Collected data entries
Content starts
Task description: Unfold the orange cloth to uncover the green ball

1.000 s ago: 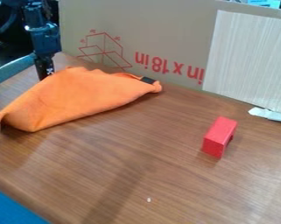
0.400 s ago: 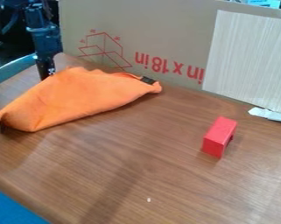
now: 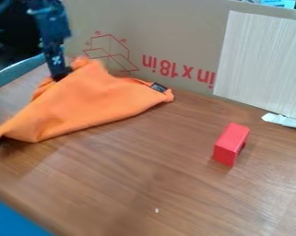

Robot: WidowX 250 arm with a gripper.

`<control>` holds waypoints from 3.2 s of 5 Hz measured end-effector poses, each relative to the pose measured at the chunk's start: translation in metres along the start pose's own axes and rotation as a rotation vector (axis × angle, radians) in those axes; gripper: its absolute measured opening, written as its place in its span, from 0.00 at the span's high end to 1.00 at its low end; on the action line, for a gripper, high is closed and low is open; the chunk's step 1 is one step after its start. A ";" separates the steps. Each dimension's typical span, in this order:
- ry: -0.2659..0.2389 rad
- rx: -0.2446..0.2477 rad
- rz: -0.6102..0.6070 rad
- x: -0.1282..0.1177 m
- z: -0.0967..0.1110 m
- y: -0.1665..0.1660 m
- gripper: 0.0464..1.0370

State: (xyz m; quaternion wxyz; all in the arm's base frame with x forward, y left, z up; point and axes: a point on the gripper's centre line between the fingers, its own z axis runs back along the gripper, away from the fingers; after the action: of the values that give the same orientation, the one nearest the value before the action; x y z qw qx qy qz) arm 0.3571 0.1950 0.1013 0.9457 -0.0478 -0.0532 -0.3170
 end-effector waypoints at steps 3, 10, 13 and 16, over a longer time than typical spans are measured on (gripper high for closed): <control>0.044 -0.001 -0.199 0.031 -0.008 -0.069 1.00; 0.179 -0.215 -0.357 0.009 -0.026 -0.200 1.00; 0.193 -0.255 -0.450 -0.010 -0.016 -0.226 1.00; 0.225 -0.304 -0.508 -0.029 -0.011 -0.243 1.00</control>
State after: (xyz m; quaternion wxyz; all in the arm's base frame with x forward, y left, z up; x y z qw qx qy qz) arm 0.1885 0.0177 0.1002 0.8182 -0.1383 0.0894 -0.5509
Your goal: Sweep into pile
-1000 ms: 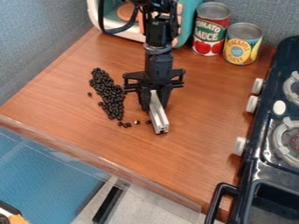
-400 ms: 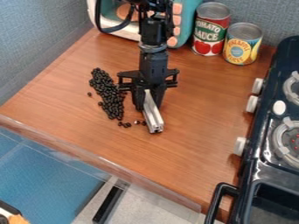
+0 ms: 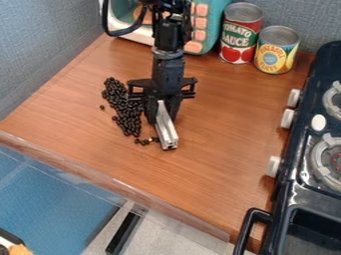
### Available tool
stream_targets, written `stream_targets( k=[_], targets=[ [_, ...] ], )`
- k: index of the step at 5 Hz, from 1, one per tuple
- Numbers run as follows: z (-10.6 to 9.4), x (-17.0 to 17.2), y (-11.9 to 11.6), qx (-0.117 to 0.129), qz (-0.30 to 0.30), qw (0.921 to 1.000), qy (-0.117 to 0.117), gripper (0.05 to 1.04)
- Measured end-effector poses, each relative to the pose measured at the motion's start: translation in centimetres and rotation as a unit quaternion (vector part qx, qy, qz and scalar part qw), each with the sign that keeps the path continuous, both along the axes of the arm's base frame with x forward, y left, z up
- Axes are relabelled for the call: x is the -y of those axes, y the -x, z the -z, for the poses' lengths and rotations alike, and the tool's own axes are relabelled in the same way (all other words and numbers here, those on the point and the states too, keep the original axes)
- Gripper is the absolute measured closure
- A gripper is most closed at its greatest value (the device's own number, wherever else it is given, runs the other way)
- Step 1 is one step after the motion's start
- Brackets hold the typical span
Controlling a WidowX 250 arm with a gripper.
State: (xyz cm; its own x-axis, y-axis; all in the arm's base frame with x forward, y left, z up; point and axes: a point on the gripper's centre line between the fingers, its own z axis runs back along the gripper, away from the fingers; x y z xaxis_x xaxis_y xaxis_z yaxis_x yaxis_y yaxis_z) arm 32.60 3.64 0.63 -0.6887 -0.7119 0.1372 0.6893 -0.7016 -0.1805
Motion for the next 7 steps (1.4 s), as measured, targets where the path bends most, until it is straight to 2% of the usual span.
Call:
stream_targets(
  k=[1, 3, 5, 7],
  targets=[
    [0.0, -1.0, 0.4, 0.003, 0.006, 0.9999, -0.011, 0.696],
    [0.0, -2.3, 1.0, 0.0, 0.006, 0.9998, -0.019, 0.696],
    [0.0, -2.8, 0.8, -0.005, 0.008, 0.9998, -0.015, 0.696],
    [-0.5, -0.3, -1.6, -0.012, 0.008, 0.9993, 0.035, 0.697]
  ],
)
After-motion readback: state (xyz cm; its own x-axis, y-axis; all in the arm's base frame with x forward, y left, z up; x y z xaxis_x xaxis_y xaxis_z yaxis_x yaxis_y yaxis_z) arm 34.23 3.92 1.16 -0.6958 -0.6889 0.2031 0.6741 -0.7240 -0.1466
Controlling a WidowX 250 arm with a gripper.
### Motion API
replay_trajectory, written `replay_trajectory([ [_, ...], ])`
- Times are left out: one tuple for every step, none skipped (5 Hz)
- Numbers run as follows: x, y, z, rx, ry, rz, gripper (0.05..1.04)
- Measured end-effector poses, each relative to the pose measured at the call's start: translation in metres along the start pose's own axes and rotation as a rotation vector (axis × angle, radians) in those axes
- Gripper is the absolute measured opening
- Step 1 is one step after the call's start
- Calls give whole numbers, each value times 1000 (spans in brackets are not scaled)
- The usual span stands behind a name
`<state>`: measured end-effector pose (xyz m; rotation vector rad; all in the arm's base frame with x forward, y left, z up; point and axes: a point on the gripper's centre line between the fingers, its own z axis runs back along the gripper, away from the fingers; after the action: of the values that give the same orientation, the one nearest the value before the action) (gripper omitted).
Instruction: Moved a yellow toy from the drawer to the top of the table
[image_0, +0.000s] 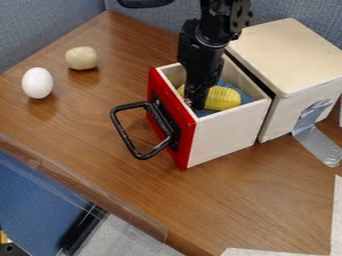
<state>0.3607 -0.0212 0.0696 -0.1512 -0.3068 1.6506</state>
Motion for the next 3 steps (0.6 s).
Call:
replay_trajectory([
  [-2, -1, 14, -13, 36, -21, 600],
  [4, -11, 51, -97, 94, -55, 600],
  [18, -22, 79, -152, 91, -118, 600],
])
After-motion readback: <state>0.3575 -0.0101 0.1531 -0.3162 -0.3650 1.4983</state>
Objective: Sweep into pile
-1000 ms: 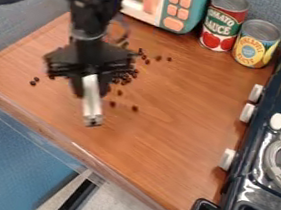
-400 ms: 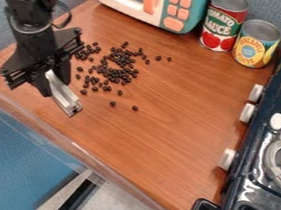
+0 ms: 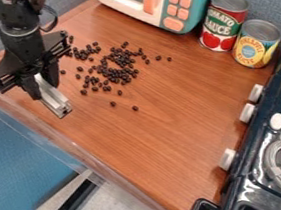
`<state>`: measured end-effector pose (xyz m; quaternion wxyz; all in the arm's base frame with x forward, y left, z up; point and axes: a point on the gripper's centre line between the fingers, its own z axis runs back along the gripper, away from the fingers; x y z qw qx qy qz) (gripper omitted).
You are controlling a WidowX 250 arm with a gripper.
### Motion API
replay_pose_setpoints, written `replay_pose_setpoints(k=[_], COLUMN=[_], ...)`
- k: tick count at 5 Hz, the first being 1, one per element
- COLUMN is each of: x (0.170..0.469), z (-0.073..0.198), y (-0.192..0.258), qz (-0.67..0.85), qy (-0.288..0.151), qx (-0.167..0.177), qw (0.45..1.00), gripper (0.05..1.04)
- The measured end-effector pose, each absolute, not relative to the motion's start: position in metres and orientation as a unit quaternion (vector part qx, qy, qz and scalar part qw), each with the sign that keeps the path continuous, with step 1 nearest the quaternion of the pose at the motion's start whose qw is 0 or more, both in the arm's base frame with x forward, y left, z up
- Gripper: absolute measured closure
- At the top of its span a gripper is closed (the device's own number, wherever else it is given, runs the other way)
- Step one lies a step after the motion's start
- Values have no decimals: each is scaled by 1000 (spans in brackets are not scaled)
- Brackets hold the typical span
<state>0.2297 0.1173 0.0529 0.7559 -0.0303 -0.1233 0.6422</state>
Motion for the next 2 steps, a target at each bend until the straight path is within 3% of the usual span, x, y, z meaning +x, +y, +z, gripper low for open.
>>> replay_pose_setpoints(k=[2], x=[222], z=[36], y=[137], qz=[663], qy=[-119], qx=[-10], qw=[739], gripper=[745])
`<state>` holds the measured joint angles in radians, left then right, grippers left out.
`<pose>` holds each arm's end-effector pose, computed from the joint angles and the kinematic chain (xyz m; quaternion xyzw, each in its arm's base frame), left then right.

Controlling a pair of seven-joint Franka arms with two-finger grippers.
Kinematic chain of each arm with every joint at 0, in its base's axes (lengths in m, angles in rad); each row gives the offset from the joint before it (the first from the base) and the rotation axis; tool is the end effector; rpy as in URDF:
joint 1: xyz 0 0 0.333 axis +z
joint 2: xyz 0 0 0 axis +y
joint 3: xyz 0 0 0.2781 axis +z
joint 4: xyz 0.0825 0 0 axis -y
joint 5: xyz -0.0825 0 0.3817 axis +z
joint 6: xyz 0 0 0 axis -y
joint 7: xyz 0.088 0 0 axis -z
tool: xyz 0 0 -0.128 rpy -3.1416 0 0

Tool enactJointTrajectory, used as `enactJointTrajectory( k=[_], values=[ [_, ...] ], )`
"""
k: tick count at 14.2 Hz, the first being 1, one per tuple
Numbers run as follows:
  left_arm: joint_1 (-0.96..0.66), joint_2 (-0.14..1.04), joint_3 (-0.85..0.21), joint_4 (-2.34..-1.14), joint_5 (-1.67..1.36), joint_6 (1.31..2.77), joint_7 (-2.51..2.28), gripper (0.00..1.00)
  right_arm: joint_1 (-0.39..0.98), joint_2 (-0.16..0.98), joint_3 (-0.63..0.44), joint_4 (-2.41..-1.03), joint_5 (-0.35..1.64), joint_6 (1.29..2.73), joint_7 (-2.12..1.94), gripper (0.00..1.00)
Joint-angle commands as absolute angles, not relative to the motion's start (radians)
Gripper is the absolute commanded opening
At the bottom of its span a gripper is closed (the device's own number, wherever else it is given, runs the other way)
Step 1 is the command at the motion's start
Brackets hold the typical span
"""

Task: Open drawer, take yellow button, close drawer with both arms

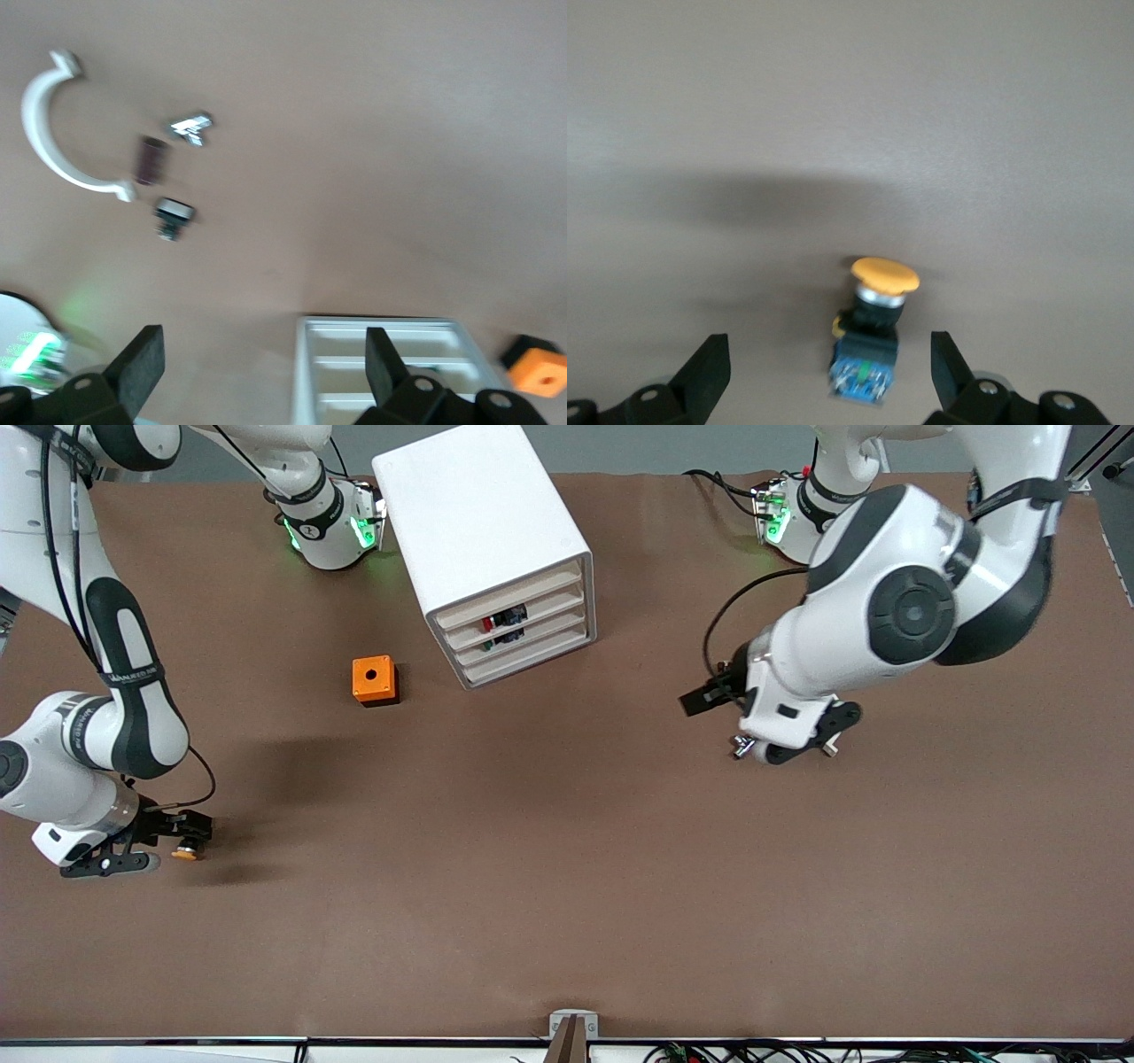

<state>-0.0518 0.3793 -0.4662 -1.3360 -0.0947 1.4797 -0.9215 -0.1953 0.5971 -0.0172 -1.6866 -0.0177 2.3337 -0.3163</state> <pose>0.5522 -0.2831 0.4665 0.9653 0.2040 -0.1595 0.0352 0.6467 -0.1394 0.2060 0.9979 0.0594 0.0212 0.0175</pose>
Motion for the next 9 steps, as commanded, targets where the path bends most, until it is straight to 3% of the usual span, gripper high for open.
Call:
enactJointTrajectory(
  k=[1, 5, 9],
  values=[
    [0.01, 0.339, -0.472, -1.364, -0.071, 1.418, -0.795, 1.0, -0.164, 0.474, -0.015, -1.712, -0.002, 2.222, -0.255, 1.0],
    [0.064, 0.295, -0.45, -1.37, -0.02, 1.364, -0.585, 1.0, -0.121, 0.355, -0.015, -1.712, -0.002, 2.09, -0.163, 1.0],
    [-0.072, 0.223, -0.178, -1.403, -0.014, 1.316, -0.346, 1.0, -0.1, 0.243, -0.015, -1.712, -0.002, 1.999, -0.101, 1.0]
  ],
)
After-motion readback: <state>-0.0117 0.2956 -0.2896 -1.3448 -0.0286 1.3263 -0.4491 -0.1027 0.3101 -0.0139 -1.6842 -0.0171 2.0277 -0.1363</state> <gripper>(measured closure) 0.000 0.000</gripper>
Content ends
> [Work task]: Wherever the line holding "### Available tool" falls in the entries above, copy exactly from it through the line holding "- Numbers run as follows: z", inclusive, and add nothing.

> [Exercise output]:
### Available tool
stream_targets, written `stream_targets( k=[_], targets=[ [_, ...] ], )`
- k: index of the step at 5 Hz, from 1, one per tuple
- Numbers run as follows: z (-10.6 to 9.4), x (-17.0 to 17.2), y (-11.9 to 11.6), qx (-0.117 to 0.129), qz (-0.30 to 0.30), qw (0.921 to 1.000), qy (-0.117 to 0.117), gripper (0.05 to 1.04)

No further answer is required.